• Your assignment
Copy the data exactly. No line may be skipped.

• Available data
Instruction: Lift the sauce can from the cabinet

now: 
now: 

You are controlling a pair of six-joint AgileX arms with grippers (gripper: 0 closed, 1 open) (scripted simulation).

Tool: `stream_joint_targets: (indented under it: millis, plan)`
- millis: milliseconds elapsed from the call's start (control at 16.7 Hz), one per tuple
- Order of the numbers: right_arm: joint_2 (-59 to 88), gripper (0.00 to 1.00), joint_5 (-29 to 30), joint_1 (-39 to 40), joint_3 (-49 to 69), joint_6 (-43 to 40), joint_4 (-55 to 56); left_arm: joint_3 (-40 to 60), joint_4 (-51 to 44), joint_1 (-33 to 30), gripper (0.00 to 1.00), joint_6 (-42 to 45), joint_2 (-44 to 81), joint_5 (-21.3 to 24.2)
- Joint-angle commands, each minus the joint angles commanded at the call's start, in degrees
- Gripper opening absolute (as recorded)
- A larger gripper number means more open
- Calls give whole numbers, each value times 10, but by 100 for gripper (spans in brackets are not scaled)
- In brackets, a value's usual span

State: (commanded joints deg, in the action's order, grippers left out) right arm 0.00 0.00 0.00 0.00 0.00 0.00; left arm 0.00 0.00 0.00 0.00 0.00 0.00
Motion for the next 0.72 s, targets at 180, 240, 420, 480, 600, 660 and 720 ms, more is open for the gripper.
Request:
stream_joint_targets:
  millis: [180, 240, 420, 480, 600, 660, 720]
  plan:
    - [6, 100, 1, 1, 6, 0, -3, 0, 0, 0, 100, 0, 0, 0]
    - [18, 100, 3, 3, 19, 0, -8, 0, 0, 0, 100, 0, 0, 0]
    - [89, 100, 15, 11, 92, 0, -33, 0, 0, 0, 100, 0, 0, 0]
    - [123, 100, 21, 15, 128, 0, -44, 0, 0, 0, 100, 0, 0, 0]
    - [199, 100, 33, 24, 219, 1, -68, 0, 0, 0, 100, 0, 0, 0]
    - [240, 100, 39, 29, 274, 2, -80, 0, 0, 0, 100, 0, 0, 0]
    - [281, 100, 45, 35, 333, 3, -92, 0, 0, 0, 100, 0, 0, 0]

• Output for this task
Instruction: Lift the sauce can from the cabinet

now: 
now: 

You are controlling a pair of six-joint AgileX arms with grippers (gripper: 0 closed, 1 open) (scripted simulation).

Tool: `stream_joint_targets: (indented under it: millis, plan)`
- millis: milliseconds elapsed from the call's start (control at 16.7 Hz), one per tuple
- Order of the numbers: right_arm: joint_2 (-59 to 88), gripper (0.00 to 1.00), joint_5 (-29 to 30), joint_1 (-39 to 40), joint_3 (-49 to 69), joint_6 (-43 to 40), joint_4 (-55 to 56); left_arm: joint_3 (-40 to 60), joint_4 (-51 to 44), joint_1 (-33 to 30), gripper (0.00 to 1.00), joint_6 (-42 to 45), joint_2 (-44 to 81), joint_5 (-21.3 to 24.2)
- Joint-angle commands, each minus the joint angles commanded at the call's start, in degrees
- Gripper opening absolute (as recorded)
- A larger gripper number means more open
- Calls give whole numbers, each value times 10, but by 100 for gripper (spans in brackets are not scaled)
- In brackets, a value's usual span

State: (commanded joints deg, in the action's order, grippers left out) right arm 0.00 0.00 0.00 0.00 0.00 0.00; left arm 0.00 0.00 0.00 0.00 0.00 0.00
Motion for the next 0.72 s, targets at 180, 240, 420, 480, 600, 660 and 720 ms, more is open for the gripper.
Request:
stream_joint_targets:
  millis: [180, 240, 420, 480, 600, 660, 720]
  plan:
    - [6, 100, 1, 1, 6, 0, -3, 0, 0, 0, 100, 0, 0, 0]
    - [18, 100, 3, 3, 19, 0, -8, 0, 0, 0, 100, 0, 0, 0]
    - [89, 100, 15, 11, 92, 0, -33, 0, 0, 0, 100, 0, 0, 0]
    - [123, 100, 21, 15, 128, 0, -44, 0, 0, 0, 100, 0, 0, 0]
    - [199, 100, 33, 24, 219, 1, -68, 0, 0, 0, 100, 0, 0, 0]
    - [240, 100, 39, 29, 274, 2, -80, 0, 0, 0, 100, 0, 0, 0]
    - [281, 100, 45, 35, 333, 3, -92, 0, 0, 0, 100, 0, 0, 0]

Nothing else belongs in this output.